About NaN and Inf in HDF5 files

Hello all,

I have a lot of HDF5 files with many layers and parameters.

I’m struggling to find a simple way to check whether any of
these files have NaN or Inf values for any of their parameters.

If you have any good ideas, please let me know.

I would be grateful for any advice.

Best,
Yuichiro


HAGIHARA Yuichiro // yu.hagihara@gmail.com

You can generate XML map of HDF5 contents using DMR++ - OPeNDAP.
Then, you can examine length (or size) of each dataset.
This approach is particularly useful if you want to create a DB (e.g., ElasticSearch) of XML maps from millions of HDF5 files.

You can quickly examine using h5dump for one HDF5 file.
Please pay attention to SIZE in the following output.

$ h5dump -H -p chunked_gzipped_fourD.h5
HDF5 "chunked_gzipped_fourD.h5" {
GROUP "/" {
  DATASET "d_16_gzipped_chunks" {
     DATATYPE  H5T_IEEE_F32LE
     DATASPACE  SIMPLE { ( 40, 40, 40, 40 ) / ( 40, 40, 40, 40 ) }
     STORAGE_LAYOUT {
        CHUNKED ( 20, 20, 20, 20 )
        SIZE 2863311 (3.576:1 COMPRESSION)
     }

If SIZE is very small, it is very likely that dataset has mostly fill value (or same value like -999).

Run h5dump in a shell loop over all your files.
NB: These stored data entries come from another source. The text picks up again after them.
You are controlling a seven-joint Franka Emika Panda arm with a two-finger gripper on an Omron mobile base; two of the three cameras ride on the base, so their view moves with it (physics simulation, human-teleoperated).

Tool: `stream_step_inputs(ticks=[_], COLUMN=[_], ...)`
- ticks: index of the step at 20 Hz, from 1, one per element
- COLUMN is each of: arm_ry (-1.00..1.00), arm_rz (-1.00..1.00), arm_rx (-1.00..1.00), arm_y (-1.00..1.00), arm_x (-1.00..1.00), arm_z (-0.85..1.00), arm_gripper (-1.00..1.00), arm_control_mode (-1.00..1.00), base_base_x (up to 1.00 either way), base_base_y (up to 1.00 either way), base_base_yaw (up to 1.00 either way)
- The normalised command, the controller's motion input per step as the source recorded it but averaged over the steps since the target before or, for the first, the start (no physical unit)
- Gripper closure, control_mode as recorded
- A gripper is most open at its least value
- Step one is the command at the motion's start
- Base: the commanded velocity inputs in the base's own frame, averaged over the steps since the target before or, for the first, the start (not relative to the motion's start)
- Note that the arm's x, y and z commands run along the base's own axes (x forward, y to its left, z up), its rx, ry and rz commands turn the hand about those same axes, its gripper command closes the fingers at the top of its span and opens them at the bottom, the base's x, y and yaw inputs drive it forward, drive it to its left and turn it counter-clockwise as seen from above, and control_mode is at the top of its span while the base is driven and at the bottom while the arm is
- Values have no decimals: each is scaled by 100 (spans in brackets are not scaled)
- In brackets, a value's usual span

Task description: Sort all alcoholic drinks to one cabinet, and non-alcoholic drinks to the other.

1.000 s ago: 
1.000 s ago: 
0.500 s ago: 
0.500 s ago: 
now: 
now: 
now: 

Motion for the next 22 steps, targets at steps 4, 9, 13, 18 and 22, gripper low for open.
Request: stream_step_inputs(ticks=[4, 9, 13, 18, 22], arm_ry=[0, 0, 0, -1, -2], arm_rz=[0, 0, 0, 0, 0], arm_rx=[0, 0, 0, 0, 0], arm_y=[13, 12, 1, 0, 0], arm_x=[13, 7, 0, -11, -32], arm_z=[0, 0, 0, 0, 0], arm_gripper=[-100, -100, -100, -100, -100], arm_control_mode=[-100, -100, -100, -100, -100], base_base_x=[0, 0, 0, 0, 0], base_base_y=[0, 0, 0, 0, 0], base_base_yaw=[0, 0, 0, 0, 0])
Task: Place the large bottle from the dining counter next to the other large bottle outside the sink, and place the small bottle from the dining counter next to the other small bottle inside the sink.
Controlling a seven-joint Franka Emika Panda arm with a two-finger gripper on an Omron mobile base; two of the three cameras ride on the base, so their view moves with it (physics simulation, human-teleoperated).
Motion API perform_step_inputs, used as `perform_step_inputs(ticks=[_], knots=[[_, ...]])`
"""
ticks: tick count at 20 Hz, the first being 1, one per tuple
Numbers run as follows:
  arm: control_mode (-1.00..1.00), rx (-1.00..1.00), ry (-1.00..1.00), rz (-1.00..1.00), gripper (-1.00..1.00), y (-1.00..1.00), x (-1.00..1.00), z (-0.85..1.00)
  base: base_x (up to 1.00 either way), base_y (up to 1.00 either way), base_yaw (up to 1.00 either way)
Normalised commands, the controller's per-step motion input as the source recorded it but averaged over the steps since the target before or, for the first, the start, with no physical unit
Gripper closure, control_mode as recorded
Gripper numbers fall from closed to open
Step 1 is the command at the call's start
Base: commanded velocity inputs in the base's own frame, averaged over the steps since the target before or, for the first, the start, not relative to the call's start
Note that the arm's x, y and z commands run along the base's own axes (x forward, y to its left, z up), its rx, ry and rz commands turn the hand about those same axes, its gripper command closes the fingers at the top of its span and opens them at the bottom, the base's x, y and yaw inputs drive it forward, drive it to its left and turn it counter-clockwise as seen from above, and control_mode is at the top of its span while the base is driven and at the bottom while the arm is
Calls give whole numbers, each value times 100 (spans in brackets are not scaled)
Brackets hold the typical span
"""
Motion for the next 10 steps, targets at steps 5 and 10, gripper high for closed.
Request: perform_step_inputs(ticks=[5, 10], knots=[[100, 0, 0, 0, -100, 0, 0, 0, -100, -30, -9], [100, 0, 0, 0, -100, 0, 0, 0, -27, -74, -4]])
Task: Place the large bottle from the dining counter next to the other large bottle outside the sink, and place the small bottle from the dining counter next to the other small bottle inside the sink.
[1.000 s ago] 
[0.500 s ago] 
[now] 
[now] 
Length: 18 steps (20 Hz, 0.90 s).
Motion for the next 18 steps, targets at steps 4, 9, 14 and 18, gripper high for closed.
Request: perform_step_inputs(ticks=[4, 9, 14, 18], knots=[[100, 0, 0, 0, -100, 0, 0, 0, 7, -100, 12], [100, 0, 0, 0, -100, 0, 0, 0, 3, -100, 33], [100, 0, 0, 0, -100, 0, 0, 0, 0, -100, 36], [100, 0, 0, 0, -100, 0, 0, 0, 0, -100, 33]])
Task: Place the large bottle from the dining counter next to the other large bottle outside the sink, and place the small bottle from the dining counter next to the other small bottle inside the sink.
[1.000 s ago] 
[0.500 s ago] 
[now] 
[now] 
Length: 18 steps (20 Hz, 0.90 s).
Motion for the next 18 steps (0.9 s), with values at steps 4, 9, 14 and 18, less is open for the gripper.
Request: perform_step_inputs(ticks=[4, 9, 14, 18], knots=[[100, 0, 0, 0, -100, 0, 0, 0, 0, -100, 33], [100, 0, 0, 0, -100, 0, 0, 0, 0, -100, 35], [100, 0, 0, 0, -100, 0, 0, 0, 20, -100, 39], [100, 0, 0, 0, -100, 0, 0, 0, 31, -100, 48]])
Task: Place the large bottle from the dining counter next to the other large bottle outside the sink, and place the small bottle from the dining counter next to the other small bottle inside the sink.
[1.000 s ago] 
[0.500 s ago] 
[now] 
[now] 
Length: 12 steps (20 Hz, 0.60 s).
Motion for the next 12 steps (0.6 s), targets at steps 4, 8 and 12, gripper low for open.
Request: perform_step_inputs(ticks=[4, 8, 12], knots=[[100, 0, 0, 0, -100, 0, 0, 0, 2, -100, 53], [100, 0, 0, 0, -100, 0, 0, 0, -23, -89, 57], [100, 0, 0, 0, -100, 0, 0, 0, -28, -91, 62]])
Grep for nan and inf. This is computationally very inefficient, but you asked for “simple”, not fast. If you want speed, then you will need something that will scan files in binary.

> set f = hdf5-1.14.5/tools/test/h5diff/testfiles/h5diff_basic1.h5
> h5dump $f | grep -e nan -e inf
               nan,
               nan
               nan,
               nan
               nan,
               nan
         (0): nan, 1, nan, 1, 1, 1
         (0): nan, nan, 1, 1, 1, 1
         (0): nan, 1, nan, 1, 1, 1
         (0): nan, nan, 1, 1, 1, 1
         (0): nan, nan, 1, 1, 1, 1
         (0): -inf, -inf, -inf, inf, inf, inf
         (0): -inf, -inf, -inf, inf, inf, inf
         (0): -inf, -inf, -inf, inf, inf, inf
         (0): -inf, -inf, -inf, inf, inf, inf

To search attributes only, use h5dump -A $f. This will be a lot faster than the full h5dump $f for large data files.